== Segment start ==
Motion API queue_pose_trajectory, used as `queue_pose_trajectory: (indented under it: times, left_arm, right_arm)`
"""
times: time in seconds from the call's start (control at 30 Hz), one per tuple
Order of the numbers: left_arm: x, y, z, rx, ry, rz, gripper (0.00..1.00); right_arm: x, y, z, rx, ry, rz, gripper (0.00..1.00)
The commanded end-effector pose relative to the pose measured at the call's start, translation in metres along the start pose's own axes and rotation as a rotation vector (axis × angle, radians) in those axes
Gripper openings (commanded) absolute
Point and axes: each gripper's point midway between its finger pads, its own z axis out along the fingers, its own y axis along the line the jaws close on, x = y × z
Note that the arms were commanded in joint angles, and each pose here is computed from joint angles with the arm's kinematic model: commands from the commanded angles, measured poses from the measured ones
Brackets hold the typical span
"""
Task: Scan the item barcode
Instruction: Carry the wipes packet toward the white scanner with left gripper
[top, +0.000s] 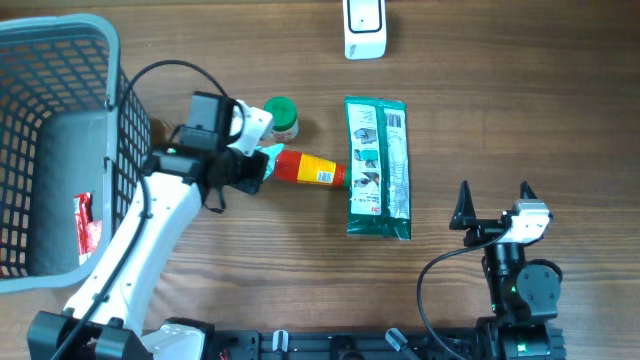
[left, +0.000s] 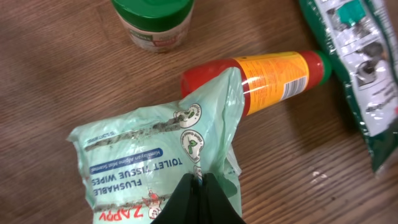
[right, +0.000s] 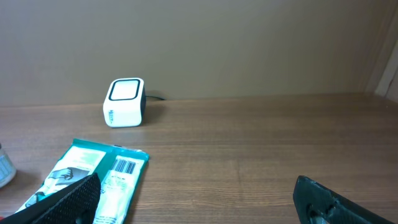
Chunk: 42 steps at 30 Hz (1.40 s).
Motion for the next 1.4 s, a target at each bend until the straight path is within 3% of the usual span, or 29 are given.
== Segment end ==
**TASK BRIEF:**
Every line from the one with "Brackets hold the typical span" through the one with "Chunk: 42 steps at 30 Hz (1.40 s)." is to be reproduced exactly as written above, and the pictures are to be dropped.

**PROBLEM SOLUTION:**
Brackets hold the typical span
"""
Task: Scan the item barcode
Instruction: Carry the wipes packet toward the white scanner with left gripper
[top, +0.000s] 
[left, +0.000s] 
[right, +0.000s] 
Chunk: 42 steps at 30 Hz (1.40 s).

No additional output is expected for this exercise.